→ Provided data:

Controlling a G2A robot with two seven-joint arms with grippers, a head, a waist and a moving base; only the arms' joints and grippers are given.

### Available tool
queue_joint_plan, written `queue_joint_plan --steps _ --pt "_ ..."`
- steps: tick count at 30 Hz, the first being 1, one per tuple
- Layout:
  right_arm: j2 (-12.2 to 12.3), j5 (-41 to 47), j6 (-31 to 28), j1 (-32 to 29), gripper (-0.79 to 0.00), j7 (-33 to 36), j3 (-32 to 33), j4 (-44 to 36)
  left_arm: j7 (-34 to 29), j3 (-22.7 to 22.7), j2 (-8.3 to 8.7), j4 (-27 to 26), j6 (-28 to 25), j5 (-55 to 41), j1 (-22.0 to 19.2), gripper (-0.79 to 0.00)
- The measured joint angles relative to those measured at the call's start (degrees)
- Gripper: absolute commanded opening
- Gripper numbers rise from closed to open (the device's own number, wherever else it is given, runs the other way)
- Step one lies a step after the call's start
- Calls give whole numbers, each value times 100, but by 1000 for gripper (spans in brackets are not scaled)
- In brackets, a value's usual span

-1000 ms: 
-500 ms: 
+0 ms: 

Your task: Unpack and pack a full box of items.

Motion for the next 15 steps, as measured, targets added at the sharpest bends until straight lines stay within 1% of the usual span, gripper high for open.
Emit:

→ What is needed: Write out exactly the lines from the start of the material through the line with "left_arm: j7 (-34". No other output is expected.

→ Answer to the exercise:
Controlling a G2A robot with two seven-joint arms with grippers, a head, a waist and a moving base; only the arms' joints and grippers are given.

### Available tool
queue_joint_plan, written `queue_joint_plan --steps _ --pt "_ ..."`
- steps: tick count at 30 Hz, the first being 1, one per tuple
- Layout:
  right_arm: j2 (-12.2 to 12.3), j5 (-41 to 47), j6 (-31 to 28), j1 (-32 to 29), gripper (-0.79 to 0.00), j7 (-33 to 36), j3 (-32 to 33), j4 (-44 to 36)
  left_arm: j7 (-34 to 29), j3 (-22.7 to 22.7), j2 (-8.3 to 8.7), j4 (-27 to 26), j6 (-28 to 25), j5 (-55 to 41), j1 (-22.0 to 19.2), gripper (-0.79 to 0.00)

Work on the exercise is finished.